** Work task **
Give back the lines below exactly, but do not include any pictures.

Stored dataset items:
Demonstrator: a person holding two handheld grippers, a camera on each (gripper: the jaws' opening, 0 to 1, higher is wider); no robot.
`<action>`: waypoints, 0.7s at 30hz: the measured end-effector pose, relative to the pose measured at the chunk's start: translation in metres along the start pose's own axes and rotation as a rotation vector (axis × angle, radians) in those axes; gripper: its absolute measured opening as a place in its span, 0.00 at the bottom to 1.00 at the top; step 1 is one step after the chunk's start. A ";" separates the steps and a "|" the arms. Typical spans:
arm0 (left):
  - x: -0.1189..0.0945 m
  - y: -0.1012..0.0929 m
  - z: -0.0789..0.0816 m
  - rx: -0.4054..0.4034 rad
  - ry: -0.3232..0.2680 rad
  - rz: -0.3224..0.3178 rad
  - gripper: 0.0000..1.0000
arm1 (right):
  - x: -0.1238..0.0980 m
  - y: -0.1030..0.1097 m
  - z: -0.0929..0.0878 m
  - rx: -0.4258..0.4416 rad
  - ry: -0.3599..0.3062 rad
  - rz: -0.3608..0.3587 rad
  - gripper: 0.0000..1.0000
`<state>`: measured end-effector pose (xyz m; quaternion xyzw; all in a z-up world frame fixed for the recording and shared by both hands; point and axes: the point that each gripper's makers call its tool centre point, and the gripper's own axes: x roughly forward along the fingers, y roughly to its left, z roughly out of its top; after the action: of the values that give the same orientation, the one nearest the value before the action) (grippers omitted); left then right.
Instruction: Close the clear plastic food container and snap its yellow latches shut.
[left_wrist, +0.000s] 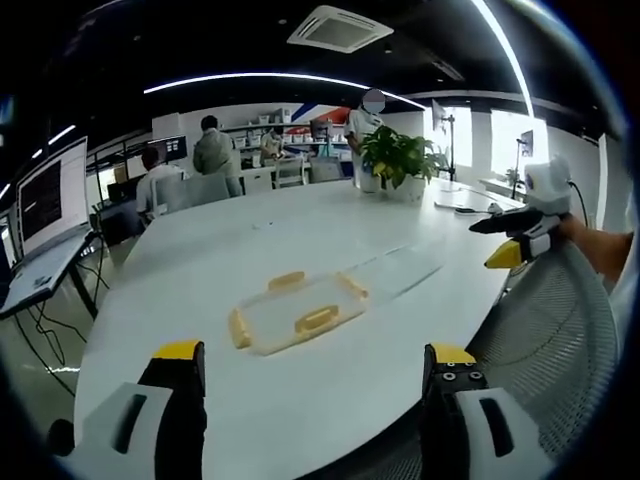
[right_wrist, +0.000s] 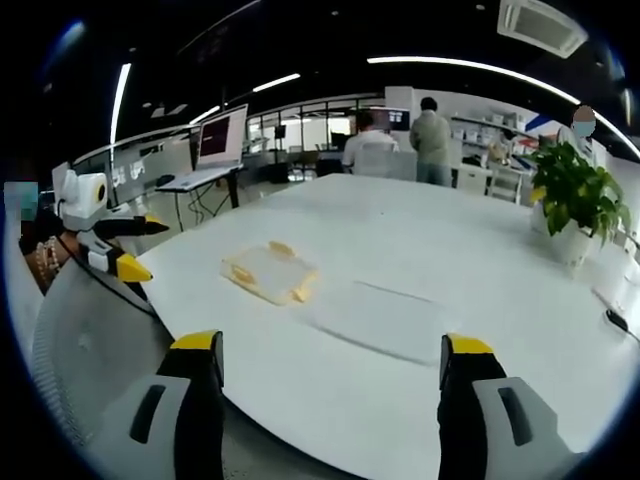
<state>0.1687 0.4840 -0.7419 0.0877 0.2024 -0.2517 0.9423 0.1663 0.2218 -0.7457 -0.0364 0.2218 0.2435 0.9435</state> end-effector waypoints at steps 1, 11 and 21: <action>0.000 0.000 0.001 0.000 -0.003 0.000 0.86 | -0.001 0.000 0.002 -0.001 -0.012 -0.001 0.86; -0.004 -0.004 0.013 0.071 -0.053 -0.053 0.87 | -0.003 -0.002 0.006 0.017 -0.033 -0.003 0.97; 0.006 0.031 0.020 0.141 -0.055 -0.103 0.83 | 0.001 0.005 0.015 -0.054 -0.011 0.099 0.97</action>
<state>0.1954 0.5024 -0.7245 0.1361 0.1626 -0.3159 0.9248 0.1710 0.2292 -0.7329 -0.0494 0.2114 0.2961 0.9302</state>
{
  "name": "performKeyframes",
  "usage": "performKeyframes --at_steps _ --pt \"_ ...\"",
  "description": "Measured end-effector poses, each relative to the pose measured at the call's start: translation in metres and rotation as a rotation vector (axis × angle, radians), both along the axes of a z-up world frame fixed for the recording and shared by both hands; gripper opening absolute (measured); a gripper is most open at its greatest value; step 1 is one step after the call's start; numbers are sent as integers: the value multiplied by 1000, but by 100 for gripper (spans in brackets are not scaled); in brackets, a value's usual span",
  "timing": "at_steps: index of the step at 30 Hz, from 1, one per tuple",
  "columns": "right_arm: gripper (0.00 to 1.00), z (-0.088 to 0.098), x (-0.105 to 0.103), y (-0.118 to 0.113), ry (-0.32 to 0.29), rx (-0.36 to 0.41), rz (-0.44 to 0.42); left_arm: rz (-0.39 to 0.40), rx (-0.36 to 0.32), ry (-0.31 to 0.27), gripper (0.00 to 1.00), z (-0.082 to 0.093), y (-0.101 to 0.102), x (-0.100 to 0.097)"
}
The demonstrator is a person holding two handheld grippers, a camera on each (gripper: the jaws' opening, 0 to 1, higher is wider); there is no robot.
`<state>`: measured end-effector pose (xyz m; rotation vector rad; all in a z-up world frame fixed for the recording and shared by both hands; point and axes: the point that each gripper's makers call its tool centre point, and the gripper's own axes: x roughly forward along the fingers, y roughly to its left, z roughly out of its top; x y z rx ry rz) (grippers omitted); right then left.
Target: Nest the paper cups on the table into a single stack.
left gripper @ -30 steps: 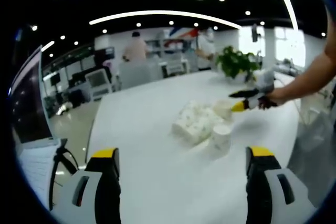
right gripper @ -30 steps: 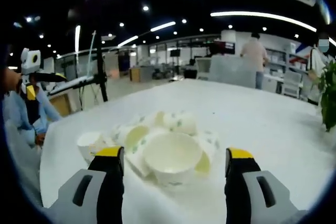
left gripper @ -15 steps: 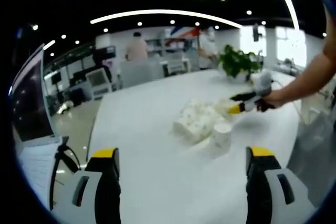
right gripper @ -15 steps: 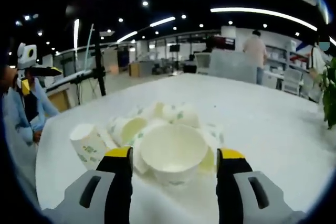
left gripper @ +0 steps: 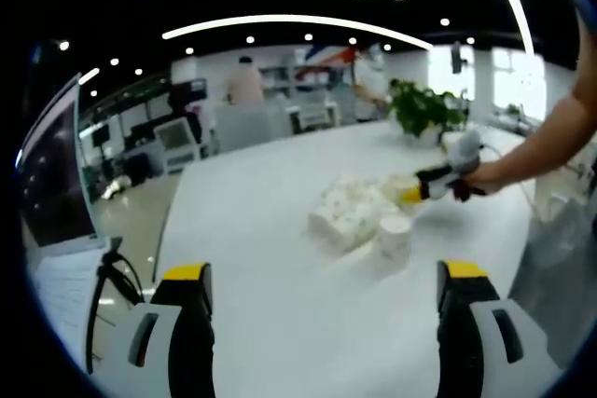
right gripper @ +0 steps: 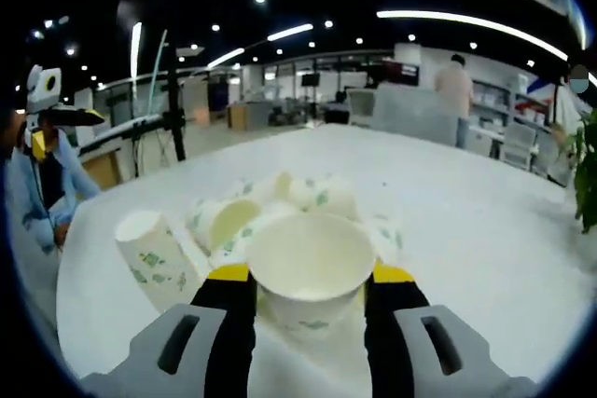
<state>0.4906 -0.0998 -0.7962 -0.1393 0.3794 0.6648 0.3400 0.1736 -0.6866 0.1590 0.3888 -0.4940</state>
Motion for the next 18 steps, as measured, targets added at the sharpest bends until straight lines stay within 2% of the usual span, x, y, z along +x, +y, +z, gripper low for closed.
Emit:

** Task response **
Demonstrator: a person holding two handheld grippers, a camera on each (gripper: the jaws' opening, 0 to 1, higher is wider); no robot.
`<action>`: waypoints, 0.7s at 30hz: the measured end-effector pose, relative to the pose measured at the chunk's start: translation in metres along the start pose's own axes and rotation as a rotation vector (axis × angle, radians) in those axes; gripper: its absolute measured opening as a place in its span, 0.00 at the bottom to 1.00 at the top; step 1 is one step after the chunk's start. A ";" separates the steps and a "|" the arms. Typical spans:
arm0 (left):
  - x: -0.1189..0.0945 m
  - y: -0.1012..0.0929 m
  - z: -0.0789..0.0816 m
  - rx: -0.4054..0.4034 rad
  - ry: -0.3232..0.2680 rad
  - rz: -0.3224..0.3178 rad
  - gripper: 0.0000..1.0000
arm1 (right):
  - x: -0.1238..0.0980 m
  - y: -0.1030..0.1097 m
  - z: -0.0929..0.0878 m
  - rx: -0.4258..0.4416 rad
  - ry: -0.3599..0.3062 rad
  - rz: -0.3608..0.3587 rad
  - gripper: 0.0000..1.0000
`<state>`: measured end-effector pose (xyz m; quaternion xyzw; all in a z-up world frame fixed for the recording and shared by both hands; point and axes: the point that each gripper's makers call its tool centre point, and the gripper's own axes: x roughly forward along the fingers, y roughly to its left, z roughly out of its top; after the action: of the values that give the same orientation, the one nearest the value before the action) (grippers omitted); left then right.
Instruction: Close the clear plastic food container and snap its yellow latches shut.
[left_wrist, +0.000s] 
[right_wrist, +0.000s] 
<state>0.1687 0.4840 -0.7419 0.0877 0.2024 -0.2517 0.9423 0.1663 0.2218 -0.7457 -0.0364 0.2218 0.2435 0.9435</state> end-effector waypoints at steps 1, 11 and 21: <action>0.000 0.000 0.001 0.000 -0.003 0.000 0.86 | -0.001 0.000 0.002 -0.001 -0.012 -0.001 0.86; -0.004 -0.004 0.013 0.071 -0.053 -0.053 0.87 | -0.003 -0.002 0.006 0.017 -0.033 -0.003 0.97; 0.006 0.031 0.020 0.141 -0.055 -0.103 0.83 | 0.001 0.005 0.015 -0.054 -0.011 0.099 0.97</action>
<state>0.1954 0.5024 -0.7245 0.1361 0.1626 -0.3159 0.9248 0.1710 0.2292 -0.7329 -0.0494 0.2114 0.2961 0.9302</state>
{
  "name": "performKeyframes",
  "usage": "performKeyframes --at_steps _ --pt \"_ ...\"",
  "description": "Measured end-effector poses, each relative to the pose measured at the call's start: translation in metres and rotation as a rotation vector (axis × angle, radians), both along the axes of a z-up world frame fixed for the recording and shared by both hands; gripper opening absolute (measured); a gripper is most open at its greatest value; step 1 is one step after the call's start; numbers are sent as integers: the value multiplied by 1000, but by 100 for gripper (spans in brackets are not scaled); in brackets, a value's usual span",
  "timing": "at_steps: index of the step at 30 Hz, from 1, one per tuple",
  "columns": "right_arm: gripper (0.00 to 1.00), z (-0.088 to 0.098), x (-0.105 to 0.103), y (-0.118 to 0.113), ry (-0.32 to 0.29), rx (-0.36 to 0.41), rz (-0.44 to 0.42); left_arm: rz (-0.39 to 0.40), rx (-0.36 to 0.32), ry (-0.31 to 0.27), gripper (0.00 to 1.00), z (-0.082 to 0.093), y (-0.101 to 0.102), x (-0.100 to 0.097)"
}
The demonstrator is a person holding two handheld grippers, a camera on each (gripper: the jaws' opening, 0 to 1, higher is wider); there is no robot.
`<state>`: measured end-effector pose (xyz m; rotation vector rad; all in a z-up world frame fixed for the recording and shared by both hands; point and axes: the point that each gripper's makers call its tool centre point, and the gripper's own axes: x roughly forward along the fingers, y roughly to its left, z roughly out of its top; x y z rx ry rz) (grippers omitted); right then left.
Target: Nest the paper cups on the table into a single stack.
left gripper @ -30 steps: 
right gripper @ -30 steps: 
left gripper @ -15 steps: 
right gripper @ -15 steps: 
left gripper @ +0 steps: 
right gripper @ +0 steps: 
<state>0.4906 -0.0998 -0.7962 -0.1393 0.3794 0.6648 0.3400 0.1736 -0.6866 0.1590 0.3888 -0.4940</state>
Motion for the next 18 steps, as measured, targets added at the sharpest bends until straight lines stay within 2% of the usual span, x, y, z along +x, +y, +z, gripper low for closed.
Emit:

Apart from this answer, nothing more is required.